AS AVENTURAS DEUM VELHO MARINHEIRO

O velho marinheiro lançou-se ao a mar de coisas não construídas pela vaidade do homem, quando ouviu, depois de muito tempo, a voz de um poeta que quase morria dentro de si. Sua casa agora seria onde o homem não punha a mão e a própria natureza não atravancava a sua visão do horizonte. Pois sua casa seria a busca do próprio horizonte. Lançou-se ao mar, o velho marinheiro, num profundo retorno ao lar.

Sabia dos perigos que o aguardavam e eles já ouviam rumores daquele a quem teriam que derrubar. Mas também sabiam que não fariam isso por maldade, mas por uma cruel obrigação da sua própria natureza. A tempestade tomou a frente e o céu inteiro. Tentou, quase incansavelmente, afundar aquele velho marinheiro com a sua também velha embarcação. Mas a tempestade se enganou ao subestimar os adversários, ou o adversário, pois naquele momento o marinheiro e a seu barco eram um só. Assim passaram três dias e três noites, e a tempestade, como era quase incansável, e não totalmente incansável, no final da terceira noite se deu por vencida sem lamentar de modo algum a derrota, pois à natureza não cabe sentimento algum de orgulho ou vaidade. Nesta manhã o sol apontou no horizonte como se nada tivesse acontecido, como se sempre estivesse lá, aguardando quem ousasse querer voltar para o seu verdadeiro lar. E o velho marinheiro riu consigo mesmo e com seu barco.

Contudo, os perigos não haviam acabado. Havia a sede, a fome e os predadores do fundo do mar. Ao que depois de alguns dias, o sol, de início tão sedutor, se tornara um inimigo, pois suas provisões de água haviam acabado. O velho marinheiro olhou com a boca ressequida para cima, implorando por aquelas lágrimas sem sal que costumam cair do céu. Tentou assim, persuadir os anjos, ou melhor, sensibilizá-los. Abriu se coração, contando toda a sua vida. Contando como vivera entre os homens e se entristecera pelos homens, decidindo assim, se isolar no meio do mar. Ao final de sua história o próprio marinheiro chorava. E embora, lá em cima, os anjos rissem dele, um pouco mais abaixo, as nuvens, compadecidas, choraram e o velho marinheiro de sede não morreu.

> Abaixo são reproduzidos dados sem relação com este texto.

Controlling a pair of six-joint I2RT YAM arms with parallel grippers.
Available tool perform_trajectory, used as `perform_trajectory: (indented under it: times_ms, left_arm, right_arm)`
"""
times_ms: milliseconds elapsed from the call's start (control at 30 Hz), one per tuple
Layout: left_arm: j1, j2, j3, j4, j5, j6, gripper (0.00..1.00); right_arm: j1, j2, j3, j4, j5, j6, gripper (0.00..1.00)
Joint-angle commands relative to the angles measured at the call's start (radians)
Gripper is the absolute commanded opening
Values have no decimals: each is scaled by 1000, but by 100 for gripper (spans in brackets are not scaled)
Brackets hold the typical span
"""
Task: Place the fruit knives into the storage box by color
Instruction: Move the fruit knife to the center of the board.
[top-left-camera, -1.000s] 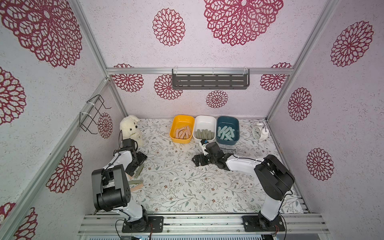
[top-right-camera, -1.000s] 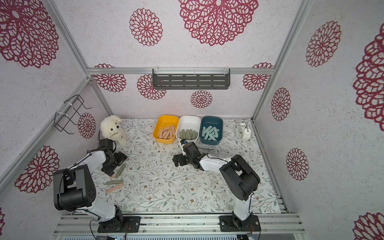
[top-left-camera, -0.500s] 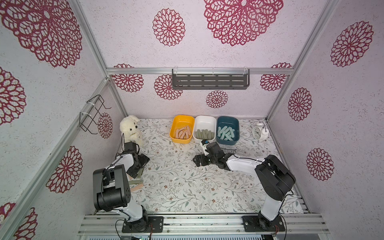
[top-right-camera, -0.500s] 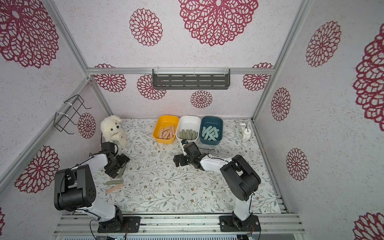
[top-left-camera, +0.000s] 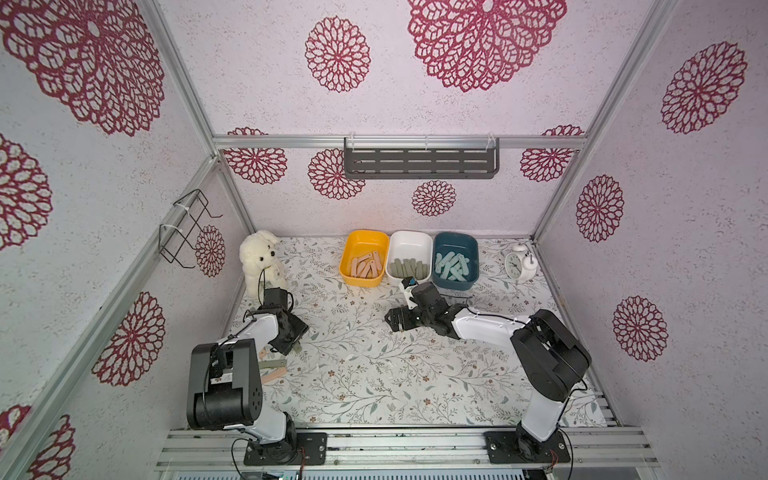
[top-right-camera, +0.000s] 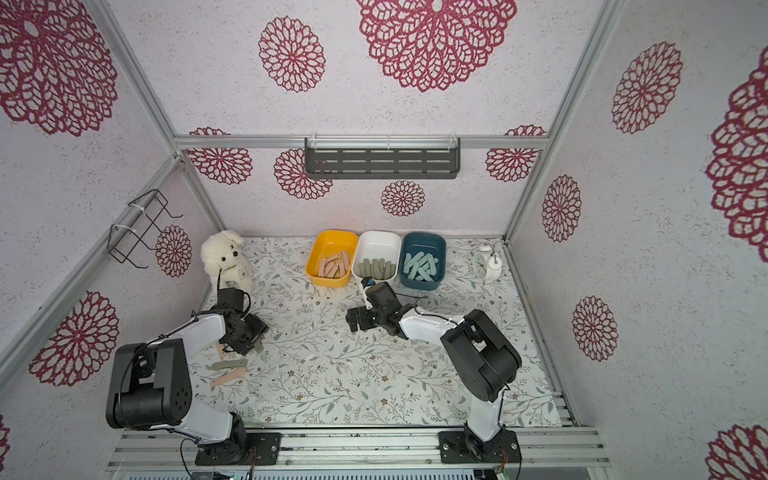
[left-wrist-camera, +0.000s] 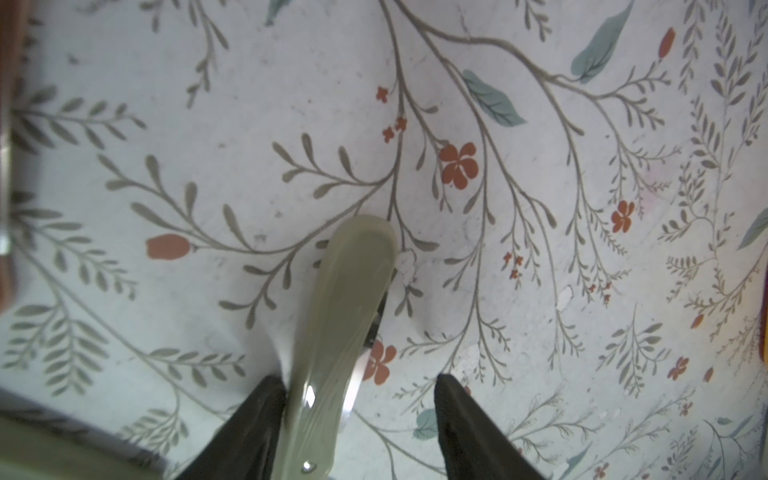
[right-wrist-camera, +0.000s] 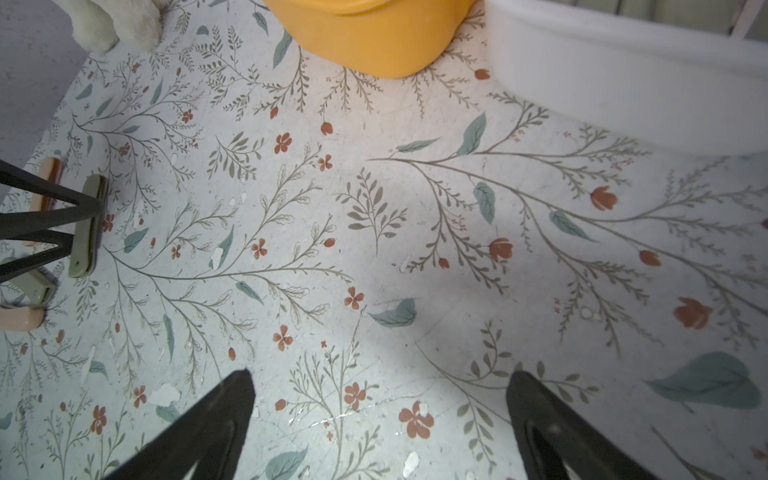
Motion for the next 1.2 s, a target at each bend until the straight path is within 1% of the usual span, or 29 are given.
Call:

Mas água não matava a fome e ele, depois de dias sem nada comer, em seu delírio já começava a devorar o próprio barco e a si mesmo quando foi despertado por algo. Estava sendo observado. Lá, tão longe dos homens. Lá, onde Deus não se daria o trabalho de pôr os olhos, ele estava sendo observado. Sereno era o olhar do tubarão, contudo, havia implícito nele um grande desafio: Ao vencedor, a refeição. A luta não poderia demorar. Não havia tempo para estudar o adversário. Lançou-se ao mar mais uma vez, desta vez de peito aberto, com um facão na mão. O ataque foi rápido. Tubarão nenhum esperaria tanta audácia de um ser humano. Mas ele não era apenas um ser humano. Era um marinheiro. Com o tubarão ferido o trouxe para seu próprio território e antes de dar o golpe final, olhou o inimigo no fundo dos olhos, para que ele soubesse bem quem o tinha matado e o por que tinha morrido. Em seguida o matou com respeito, como se isso fosse a coisa mais importante de ambas as vidas e de ambas as mortes.

Ao vendedor, a refeição. Quem dera ele pudesse compartilhar essa vitória e essa refeição com alguém, mas não havia ninguém. Estava sozinho. Longe dos olhos de todos os homens e de Deus.Vencera a tudo, mas a solidão é a ausência de tudo, e por isso ele não pode vencê-la. Não havendo mais inimigos, ele era o seu próprio inimigo, mas estava cansado de lutar consigo mesmo a vida inteira. Como não percebera isso antes? Agora era tarde, não havia modo de voltar atrás. Sucumbiu. Deixou-se sucumbir, mas antes do total desfalecimento avistou algo no horizonte, algo além do sol, algo parecido com uma casa, uma casa no meio oceano. Não, não era uma casa, não estava louco, tampouco sozinho. O que via no horizonte e que as poucos se aproximava era um pequeno barco, aparentemente feito de restos de uma casa. Havia ali uma porta, duas janelas e até mesmo um telhado.E de dentro do barco, uma velha sorridente acenava. De um lado da velha um homem desviava o olhar e do outro lado do barco, um peixe saltitante que, apesar dele não perceber, sorria de satisfação ao encontrar mais um companheiro. O velho marinheiro foi alcançado pelo próprio horizonte que tanto buscava e enfim estava em casa.